Why can’t we have the same basic program, but say it’s about getting all kids healthier?
Well. because that would be denialism. And we can’t have that. No, never! We must continue in failure after anti-fat failure, because to do otherwise is giving up. To do otherwise is giving in to the fat scourge that Michelle Obama says she has a “cure” for. And if I point out that there is no science at all to support Obama’s claim that we can reduce obesity by 75% — that makes me the anti-science one. Obama is thin and is saying everything that conventional people already believe about fat, so the lack of evidence supporting her plan doesn’t make her a denialist. Thin people aren’t made right by evidence; thin people are made right by being anti-fat.
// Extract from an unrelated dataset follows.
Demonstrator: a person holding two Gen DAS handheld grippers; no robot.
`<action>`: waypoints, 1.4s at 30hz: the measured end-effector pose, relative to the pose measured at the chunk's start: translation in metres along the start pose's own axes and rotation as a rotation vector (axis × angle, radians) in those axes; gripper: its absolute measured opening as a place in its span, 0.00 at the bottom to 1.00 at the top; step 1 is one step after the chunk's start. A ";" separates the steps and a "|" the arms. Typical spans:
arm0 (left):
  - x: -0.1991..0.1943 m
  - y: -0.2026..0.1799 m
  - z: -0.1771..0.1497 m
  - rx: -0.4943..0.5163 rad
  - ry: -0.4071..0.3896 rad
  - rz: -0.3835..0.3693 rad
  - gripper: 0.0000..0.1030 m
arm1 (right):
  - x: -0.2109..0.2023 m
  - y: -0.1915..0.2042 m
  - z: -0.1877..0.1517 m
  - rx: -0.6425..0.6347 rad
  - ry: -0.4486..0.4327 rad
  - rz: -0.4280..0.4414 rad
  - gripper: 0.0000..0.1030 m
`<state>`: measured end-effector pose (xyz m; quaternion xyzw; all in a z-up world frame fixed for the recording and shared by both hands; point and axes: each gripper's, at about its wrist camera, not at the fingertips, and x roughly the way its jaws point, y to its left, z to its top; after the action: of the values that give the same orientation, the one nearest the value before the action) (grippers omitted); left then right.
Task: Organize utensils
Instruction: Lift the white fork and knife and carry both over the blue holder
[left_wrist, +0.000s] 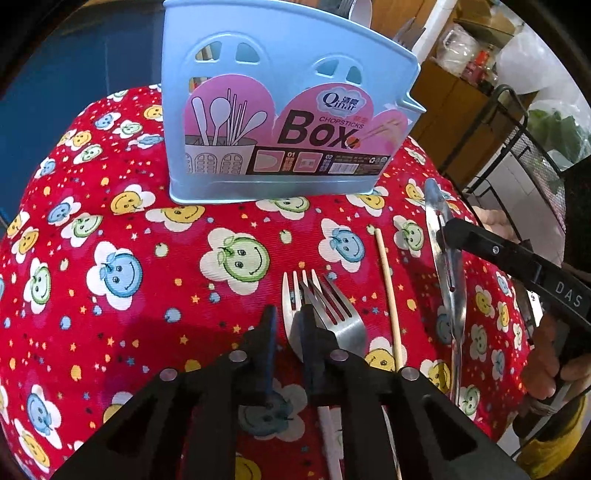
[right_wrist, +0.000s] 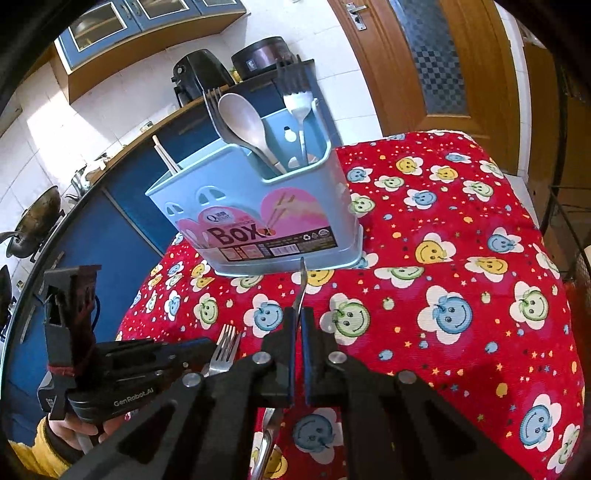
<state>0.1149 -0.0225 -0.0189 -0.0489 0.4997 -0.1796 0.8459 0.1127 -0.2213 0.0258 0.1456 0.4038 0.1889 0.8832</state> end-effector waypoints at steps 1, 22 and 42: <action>0.000 0.000 0.001 -0.004 0.002 -0.002 0.17 | -0.001 0.000 0.000 0.000 -0.001 0.001 0.04; 0.004 -0.020 0.002 0.028 -0.064 -0.029 0.25 | -0.004 0.000 -0.001 -0.004 -0.007 0.013 0.04; -0.092 -0.025 -0.003 0.051 -0.363 -0.120 0.25 | -0.045 0.032 0.013 -0.099 -0.175 0.021 0.03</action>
<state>0.0654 -0.0129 0.0624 -0.0886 0.3302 -0.2305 0.9111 0.0887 -0.2151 0.0770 0.1221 0.3140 0.2046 0.9191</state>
And yes, us denialists — us HAES advocates — would like to see a program that helps fat kids to be healthier — including moving around and eating in a healthy fashion, yes, but also including learning to love themselves and their bodies. That’s HAES in a nutshell. Unlike Obama’s plan to “cure” 75% of obesity, HAES has some chance of working. But it requires that we not hate fat and we talk about ways that even those of us with despised bodies can be healthy. That is why it is “denialism”; that is why not a single advocate for the mental well-being of fat children is involved in helping Michelle Obama plan the war on childhood obesity; and that is why, regardless of evidence, HAES has not been given a chance by the ruling ideology.
What’s wrong with wanting to focus on making fat kids healthy, instead of thin? It’s denialism, that’s what. Michelle Obama is going to reduce childhood obesity by 75%, and never mind the evidence! How can we deny how beneficial it would be to cut childhood obesity 75% just because there’s no evidence of any such thing being possible?
Well, because we’re denialists, that’s how.
Amanda, all I can say is: Join us. Join us in denialism. Sure, it means going against the mainstream — but it’s also right. That must be worth something.